> **Your assignment**:
All lines that hold the string "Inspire" should be copied. Find them in the listing below.

====================

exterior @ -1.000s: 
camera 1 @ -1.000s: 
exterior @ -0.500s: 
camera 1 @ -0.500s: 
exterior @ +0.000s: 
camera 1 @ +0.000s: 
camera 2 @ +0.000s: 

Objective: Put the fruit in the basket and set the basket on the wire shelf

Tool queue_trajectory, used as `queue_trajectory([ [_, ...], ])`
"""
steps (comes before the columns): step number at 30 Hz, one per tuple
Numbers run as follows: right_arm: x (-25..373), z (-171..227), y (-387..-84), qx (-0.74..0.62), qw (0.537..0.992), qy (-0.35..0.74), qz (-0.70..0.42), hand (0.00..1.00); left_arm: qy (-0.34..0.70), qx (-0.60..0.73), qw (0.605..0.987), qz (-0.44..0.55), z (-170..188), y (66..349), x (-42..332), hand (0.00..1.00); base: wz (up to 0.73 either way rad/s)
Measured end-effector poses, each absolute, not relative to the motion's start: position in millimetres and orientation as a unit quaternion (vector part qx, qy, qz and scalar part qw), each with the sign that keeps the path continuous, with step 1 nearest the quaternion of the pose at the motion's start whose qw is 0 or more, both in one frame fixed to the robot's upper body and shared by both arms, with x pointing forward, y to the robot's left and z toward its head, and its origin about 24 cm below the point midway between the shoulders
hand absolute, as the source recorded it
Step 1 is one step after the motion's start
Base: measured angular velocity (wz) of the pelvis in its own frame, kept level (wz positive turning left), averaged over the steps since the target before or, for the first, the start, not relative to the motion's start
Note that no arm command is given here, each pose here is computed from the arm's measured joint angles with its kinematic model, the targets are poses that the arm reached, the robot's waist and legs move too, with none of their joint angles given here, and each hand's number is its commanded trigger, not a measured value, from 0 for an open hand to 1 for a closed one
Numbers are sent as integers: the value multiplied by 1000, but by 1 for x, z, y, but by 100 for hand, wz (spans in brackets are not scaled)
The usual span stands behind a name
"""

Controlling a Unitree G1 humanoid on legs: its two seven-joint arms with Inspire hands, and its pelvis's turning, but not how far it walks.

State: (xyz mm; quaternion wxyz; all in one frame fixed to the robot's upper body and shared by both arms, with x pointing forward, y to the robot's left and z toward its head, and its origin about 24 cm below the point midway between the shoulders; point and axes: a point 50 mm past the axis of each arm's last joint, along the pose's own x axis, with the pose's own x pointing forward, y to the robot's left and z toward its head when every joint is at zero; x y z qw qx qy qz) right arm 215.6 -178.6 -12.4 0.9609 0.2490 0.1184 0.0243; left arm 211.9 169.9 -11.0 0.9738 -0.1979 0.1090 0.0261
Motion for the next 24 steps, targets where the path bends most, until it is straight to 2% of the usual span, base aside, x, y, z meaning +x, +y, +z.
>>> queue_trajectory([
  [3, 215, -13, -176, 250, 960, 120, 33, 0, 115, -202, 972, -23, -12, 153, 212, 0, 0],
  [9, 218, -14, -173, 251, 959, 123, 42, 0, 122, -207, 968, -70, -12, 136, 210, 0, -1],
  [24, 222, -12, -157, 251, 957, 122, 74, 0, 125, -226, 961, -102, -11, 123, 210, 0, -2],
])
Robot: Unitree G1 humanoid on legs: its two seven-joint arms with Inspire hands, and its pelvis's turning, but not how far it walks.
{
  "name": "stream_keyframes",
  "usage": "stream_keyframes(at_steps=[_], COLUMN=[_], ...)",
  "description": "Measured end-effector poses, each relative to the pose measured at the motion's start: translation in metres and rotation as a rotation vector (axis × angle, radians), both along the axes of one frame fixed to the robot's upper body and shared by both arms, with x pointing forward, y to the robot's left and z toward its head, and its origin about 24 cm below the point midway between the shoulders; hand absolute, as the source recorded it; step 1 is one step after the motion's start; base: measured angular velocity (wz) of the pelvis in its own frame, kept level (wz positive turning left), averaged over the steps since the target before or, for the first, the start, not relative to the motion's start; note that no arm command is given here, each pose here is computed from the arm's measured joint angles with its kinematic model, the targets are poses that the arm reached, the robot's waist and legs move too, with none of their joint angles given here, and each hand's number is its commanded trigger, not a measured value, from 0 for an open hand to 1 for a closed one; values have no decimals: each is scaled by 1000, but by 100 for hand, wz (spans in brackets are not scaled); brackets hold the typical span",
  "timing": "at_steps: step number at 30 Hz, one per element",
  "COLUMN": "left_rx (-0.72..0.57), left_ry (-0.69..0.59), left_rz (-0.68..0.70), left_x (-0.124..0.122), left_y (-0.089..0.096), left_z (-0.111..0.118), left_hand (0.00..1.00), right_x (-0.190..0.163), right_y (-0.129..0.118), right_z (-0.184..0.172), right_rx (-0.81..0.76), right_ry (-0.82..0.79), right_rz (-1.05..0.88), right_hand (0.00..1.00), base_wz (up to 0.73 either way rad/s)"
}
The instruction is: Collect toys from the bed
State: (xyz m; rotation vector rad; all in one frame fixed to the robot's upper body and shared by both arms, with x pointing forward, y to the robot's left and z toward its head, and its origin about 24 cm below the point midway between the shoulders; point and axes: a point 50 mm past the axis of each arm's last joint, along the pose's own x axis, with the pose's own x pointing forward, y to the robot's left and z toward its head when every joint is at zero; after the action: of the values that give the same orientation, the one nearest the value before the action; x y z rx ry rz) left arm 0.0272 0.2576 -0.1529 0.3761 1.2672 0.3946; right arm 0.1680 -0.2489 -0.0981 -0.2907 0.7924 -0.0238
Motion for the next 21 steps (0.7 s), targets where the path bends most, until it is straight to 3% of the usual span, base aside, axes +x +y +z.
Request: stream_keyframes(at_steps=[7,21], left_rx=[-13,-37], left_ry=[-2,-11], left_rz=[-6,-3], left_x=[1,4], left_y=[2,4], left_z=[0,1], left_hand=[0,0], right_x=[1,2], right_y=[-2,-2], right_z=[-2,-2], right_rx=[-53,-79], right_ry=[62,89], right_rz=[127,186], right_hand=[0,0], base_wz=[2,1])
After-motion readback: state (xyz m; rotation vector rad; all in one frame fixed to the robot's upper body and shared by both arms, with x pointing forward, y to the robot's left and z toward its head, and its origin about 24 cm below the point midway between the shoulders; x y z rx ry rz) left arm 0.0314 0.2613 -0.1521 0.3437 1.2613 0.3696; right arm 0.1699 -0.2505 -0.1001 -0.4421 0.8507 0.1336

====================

> **Written response**:
Controlling a Unitree G1 humanoid on legs: its two seven-joint arms with Inspire hands, and its pelvis's turning, but not how far it walks.
Robot: Unitree G1 humanoid on legs: its two seven-joint arms with Inspire hands, and its pelvis's turning, but not how far it walks.

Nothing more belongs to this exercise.